Chris Junck is a conservation biologist and was a member of BC’s Garry Oak Ecosystems Recovery Team (GOERT) staff from 2002 – 2015 and currently serves as a director of the board, a voluntary position. WPC is a member of the Taylor’s Checkerspot Butterfly Recovery Project Team, a GOERT initiative.
Almost every day, from late April to early June, dedicated Hornby Island Natural History Centre volunteers walked the coastal bluff trails in Helliwell Provincial Park in BC. They counted butterflies with members of the Taylor’s Checkerspot Butterfly Recovery Project Team, BC Parks conservation specialist Erica McClaren or other biologists to determine how the critically endangered Taylor’s checkerspot butterfly populations in the region are faring. Similar surveys were conducted elsewhere on Hornby Island, Denman Island, and from the Comox Valley to Campbell River.
“More than a dozen types of butterflies were seen in Helliwell, including two other at-risk species – propertius duskywing and western pine elfin,” said biologist Pascale Archibald. She also noted which flowers Taylor’s checkerspot butterflies visited for nectar. On the menu were native species, such as woolly sunflower, common camas, death camas and buttercups. Dandelions, English daisies, ribwort plantain and other weeds were also favoured.
The butterflies were often seen basking in the sunshine while perched on plants or the ground. A few mating Taylor’s checkerspot pairs were also observed. This could result in a significant boost to the butterfly population as each female can produce hundreds of eggs, some of which could develop into overwintering diapause larvae if they find enough nutritious food and don’t get stepped on.

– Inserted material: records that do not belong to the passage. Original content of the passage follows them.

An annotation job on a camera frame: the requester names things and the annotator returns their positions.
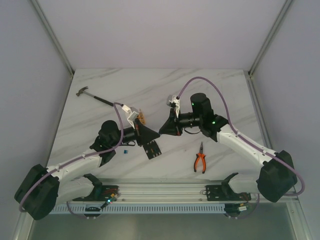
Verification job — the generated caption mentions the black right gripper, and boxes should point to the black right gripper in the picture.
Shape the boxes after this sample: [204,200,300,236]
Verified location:
[158,107,202,136]

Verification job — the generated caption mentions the black fuse box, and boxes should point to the black fuse box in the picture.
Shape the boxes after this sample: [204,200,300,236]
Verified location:
[142,140,162,160]

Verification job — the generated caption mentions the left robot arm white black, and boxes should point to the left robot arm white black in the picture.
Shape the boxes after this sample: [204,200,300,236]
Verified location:
[14,118,160,220]

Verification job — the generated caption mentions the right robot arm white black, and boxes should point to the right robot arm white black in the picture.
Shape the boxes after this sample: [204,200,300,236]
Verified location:
[159,93,298,203]

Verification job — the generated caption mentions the orange terminal block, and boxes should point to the orange terminal block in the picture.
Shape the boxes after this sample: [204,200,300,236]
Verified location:
[138,109,146,125]

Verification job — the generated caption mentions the orange handled pliers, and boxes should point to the orange handled pliers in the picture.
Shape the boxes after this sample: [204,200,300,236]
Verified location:
[193,141,207,174]

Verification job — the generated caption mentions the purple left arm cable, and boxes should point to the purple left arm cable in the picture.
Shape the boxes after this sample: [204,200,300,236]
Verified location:
[19,101,126,221]

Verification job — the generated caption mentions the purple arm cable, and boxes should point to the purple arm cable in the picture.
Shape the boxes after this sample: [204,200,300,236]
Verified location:
[19,101,126,221]
[176,76,306,220]

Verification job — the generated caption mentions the aluminium rail frame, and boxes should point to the aluminium rail frame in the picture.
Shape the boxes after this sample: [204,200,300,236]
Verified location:
[67,178,298,203]

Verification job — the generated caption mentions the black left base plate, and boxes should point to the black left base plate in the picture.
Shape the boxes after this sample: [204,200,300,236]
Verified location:
[73,185,119,202]

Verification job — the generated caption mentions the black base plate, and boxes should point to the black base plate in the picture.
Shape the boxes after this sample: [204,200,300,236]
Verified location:
[73,185,119,202]
[205,185,252,202]

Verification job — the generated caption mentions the claw hammer black handle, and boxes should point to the claw hammer black handle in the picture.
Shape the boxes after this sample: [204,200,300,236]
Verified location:
[76,86,114,107]

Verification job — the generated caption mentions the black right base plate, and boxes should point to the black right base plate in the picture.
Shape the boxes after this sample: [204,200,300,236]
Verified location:
[205,185,252,202]

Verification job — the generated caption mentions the white slotted cable duct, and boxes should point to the white slotted cable duct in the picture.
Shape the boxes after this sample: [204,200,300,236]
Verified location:
[50,203,226,215]

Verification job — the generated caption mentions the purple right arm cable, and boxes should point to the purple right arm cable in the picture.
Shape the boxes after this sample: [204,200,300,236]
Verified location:
[176,76,306,220]

“Trampling is a key threat to survival for butterflies and their food plants,” said Erica McClaren. She reminds visitors that dogs must be on a leash according to provincial park regulations and bikes are not allowed in the park. McClaren also urges people to report sightings to Taylors.Checkerspot@gov.bc.ca, or by using the free iNaturalist app (www.inaturalist.org). It’s an easy-to-use species identification tool that enables citizen scientists to record and contribute important species data for projects around the globe.
The Helliwell Provincial Park surveyors were pleased to see Taylor’s checkerspot butterflies almost daily for three weeks of survey time starting on April 30, and on May 4, McClaren spotted the highest number of checkerspots (30) on a single day. These are encouraging signs that the habitat restoration work in the park and the releases of caterpillars reared at the Greater Vancouver Zoo by Wildlife Preservation Canada staff (about 800 in 2020 and nearly 1,300 this spring) may help re-establish a Taylor’s checkerspot population on Hornby Island. The species disappeared from the island in the 1990s.
“We’re very grateful for the assistance we receive from Hornby Island volunteers and other project supporters,” said Jennifer Heron, Chair of the Taylor’s Checkerspot Butterfly Recovery Project Team and invertebrate conservation specialist for the B.C. Ministry of Environment and Climate Change Strategy. She added, “There has been a lot of local assistance for the project from Helliwell Park neighbours in High Salal Ranch Strata, volunteers, Conservancy Hornby Island, the Hornby Island Natural History Centre, and Hornby Island Provincial Parks Committee.” The recovery project has also benefited from funding and in-kind contributions from the Habitat Conservation Trust Foundation, the BC Parks License Plate Program, the Environment Canada Habitat Stewardship Fund and others.
The Taylor’s Checkerspot Butterfly Recovery Project Team includes representatives from BC Ministry of Environment and Climate Change Strategy, BC Parks, biological consultants, Denman Conservancy Association, Garry Oak Ecosystems Recovery Team, Greater Vancouver Zoo, Mosaic Forests, Wildlife Preservation Canada, and others.